*PROMPT*
Copy exactly the lines of the data below that run from the line holding "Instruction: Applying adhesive" through the line holding "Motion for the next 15", both ends included.
◆ ◆ ◆
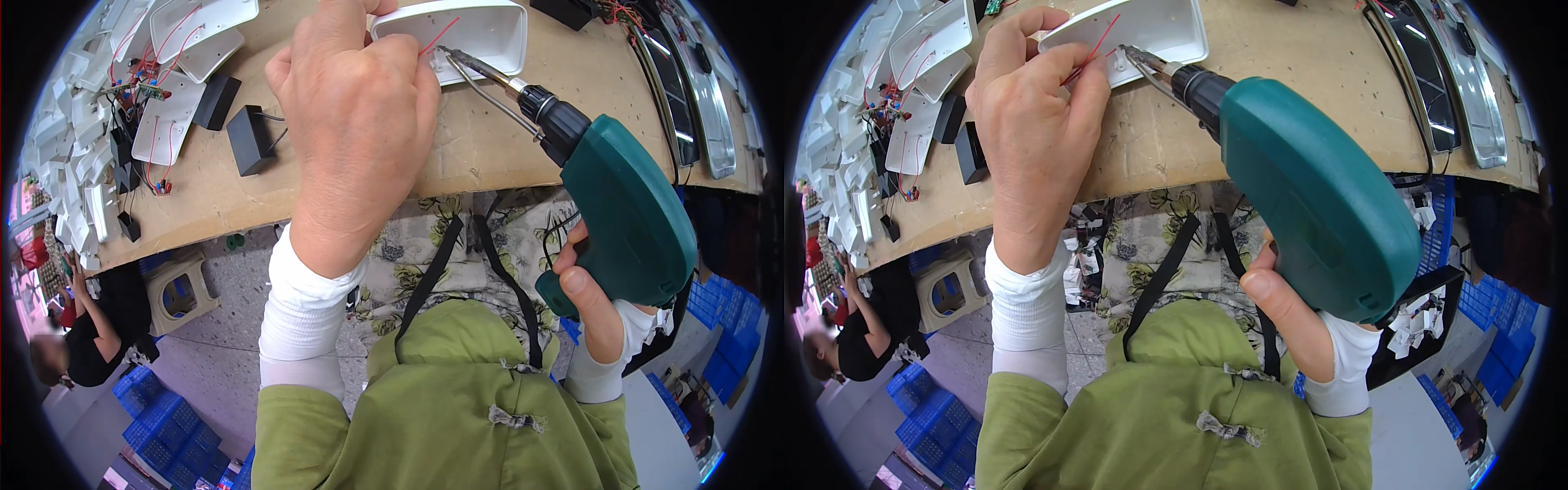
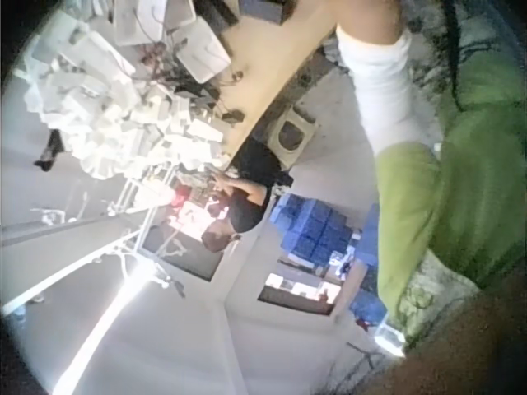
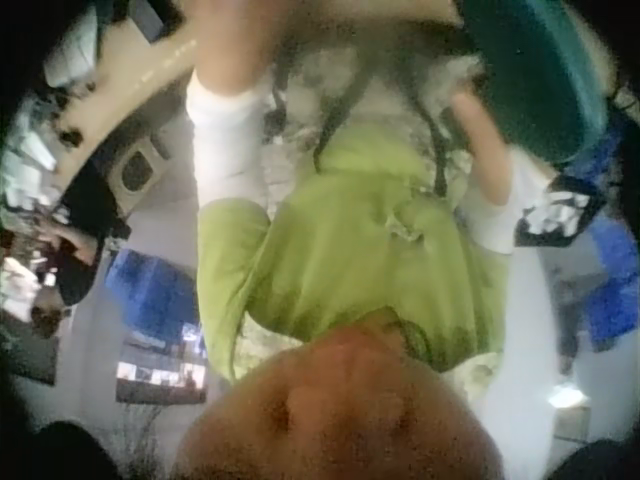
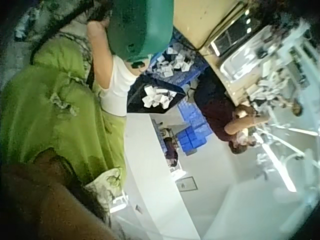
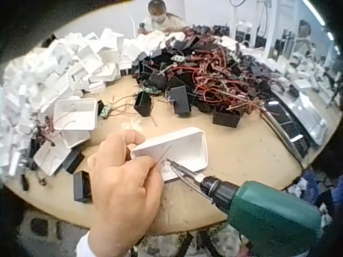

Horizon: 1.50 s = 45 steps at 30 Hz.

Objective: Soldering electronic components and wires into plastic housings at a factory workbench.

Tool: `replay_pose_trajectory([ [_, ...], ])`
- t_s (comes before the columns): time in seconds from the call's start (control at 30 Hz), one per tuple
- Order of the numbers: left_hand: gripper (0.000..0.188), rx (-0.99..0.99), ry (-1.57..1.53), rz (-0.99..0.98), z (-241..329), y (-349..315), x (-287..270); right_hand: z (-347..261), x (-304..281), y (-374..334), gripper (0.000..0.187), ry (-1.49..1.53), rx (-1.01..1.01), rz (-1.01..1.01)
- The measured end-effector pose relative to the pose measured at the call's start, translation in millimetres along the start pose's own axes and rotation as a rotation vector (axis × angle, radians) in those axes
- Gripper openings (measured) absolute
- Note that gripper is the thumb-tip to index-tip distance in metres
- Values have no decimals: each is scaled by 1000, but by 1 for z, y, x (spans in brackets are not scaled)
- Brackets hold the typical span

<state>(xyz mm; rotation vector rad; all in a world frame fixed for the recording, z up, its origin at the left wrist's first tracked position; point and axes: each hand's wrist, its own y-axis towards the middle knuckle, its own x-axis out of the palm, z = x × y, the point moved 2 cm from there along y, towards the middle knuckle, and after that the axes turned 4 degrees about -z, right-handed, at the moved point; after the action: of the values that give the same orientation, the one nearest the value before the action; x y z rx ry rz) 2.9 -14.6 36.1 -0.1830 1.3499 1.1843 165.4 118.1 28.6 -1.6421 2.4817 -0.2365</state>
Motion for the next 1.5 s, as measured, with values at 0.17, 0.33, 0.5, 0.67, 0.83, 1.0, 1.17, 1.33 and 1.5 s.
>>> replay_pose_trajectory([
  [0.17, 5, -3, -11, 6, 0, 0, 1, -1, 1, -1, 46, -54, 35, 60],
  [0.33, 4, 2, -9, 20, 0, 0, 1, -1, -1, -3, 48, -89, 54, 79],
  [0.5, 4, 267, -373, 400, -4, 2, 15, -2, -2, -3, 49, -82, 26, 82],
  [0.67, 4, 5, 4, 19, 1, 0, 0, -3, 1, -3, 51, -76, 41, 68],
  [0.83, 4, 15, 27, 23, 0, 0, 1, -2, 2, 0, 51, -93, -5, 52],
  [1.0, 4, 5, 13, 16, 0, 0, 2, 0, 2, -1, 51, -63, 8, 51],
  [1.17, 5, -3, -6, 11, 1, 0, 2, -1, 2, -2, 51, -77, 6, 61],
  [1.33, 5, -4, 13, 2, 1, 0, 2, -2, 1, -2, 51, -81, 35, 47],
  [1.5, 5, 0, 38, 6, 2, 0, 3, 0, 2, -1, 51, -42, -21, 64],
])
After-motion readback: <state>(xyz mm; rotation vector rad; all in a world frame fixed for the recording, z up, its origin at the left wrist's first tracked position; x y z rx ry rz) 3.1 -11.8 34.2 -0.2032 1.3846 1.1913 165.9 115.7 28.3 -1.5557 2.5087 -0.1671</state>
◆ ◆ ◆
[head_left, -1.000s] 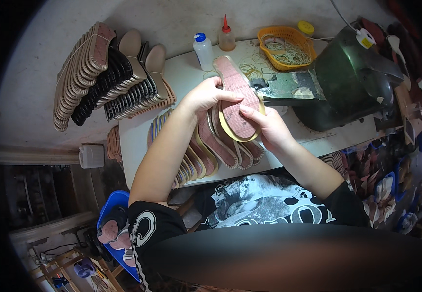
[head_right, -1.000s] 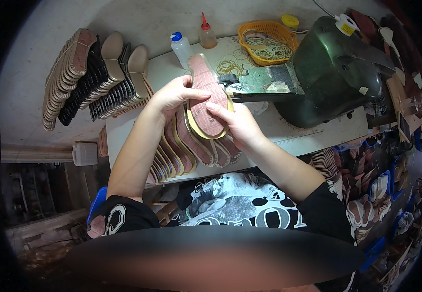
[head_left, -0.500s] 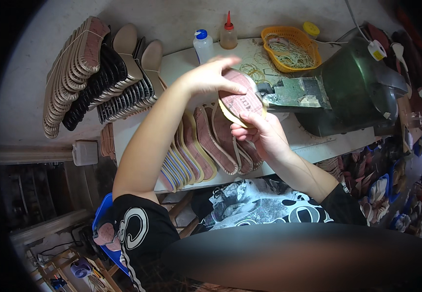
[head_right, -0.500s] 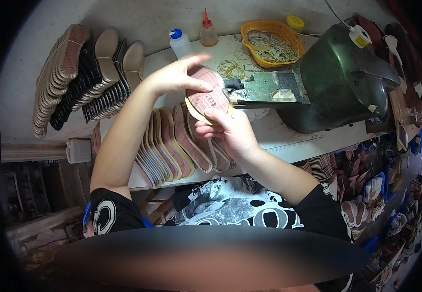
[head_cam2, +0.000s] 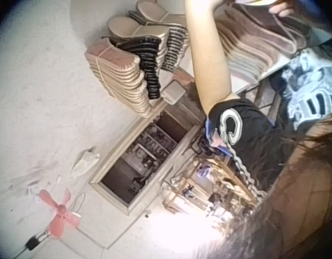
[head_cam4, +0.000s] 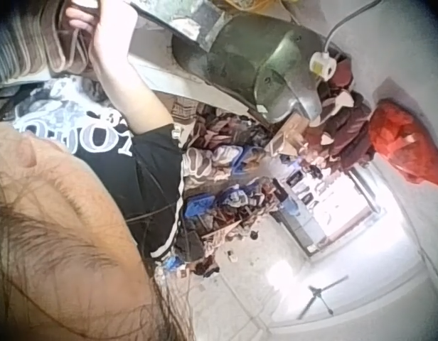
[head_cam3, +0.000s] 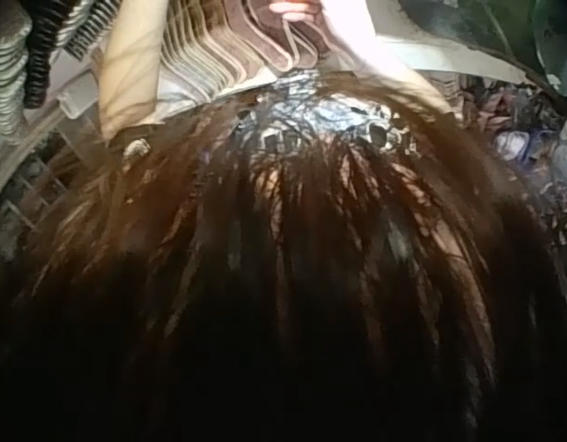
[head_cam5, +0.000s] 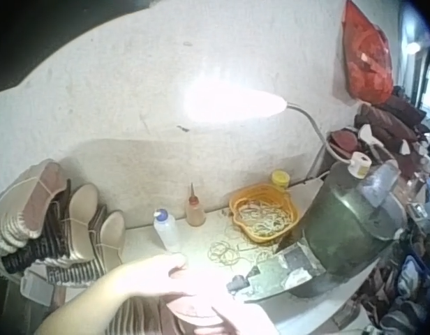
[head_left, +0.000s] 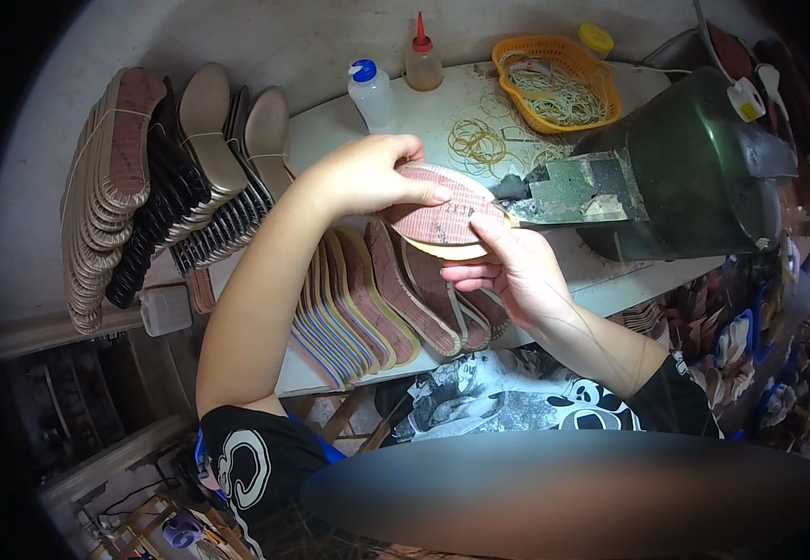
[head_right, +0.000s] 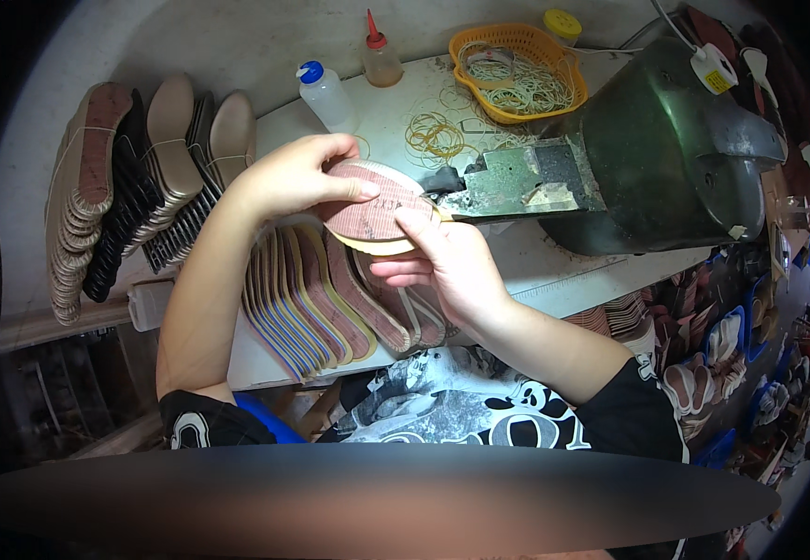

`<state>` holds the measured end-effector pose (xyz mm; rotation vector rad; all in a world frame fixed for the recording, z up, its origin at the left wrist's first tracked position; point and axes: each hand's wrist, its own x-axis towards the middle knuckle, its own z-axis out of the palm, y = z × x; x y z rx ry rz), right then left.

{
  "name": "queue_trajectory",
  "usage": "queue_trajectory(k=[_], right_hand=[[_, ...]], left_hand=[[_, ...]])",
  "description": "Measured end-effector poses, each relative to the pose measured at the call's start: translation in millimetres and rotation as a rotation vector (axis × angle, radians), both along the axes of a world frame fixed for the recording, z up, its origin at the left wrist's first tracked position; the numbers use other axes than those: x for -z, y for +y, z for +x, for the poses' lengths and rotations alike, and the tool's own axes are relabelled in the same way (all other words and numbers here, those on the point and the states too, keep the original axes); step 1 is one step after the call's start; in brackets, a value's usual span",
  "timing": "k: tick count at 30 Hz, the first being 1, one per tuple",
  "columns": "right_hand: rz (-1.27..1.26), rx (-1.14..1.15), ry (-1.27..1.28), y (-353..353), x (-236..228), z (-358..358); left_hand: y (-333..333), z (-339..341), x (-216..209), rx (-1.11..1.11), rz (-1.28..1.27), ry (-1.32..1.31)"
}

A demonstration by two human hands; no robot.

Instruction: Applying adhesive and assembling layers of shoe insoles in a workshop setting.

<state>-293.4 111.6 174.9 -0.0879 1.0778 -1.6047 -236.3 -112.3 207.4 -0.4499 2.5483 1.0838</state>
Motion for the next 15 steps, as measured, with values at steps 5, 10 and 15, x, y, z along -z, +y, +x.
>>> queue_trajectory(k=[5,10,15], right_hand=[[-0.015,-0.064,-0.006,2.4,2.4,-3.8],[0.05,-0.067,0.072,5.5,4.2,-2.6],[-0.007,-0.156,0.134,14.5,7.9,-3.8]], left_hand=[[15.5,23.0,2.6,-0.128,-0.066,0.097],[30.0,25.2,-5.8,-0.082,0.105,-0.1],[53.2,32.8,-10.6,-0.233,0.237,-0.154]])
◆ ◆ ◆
*RESULT*
Instruction: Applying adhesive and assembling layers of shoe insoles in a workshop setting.

<state>-293.4 111.6 174.9 -0.0879 1.0778 -1.6047 -236.3 -112.3 207.4 -0.4499 2.5483 1.0838</state>
Motion for the next 15 steps, as measured, with values at steps 5, 10 and 15, x, y, z along -z, +y, +x.

A complete answer has now been given.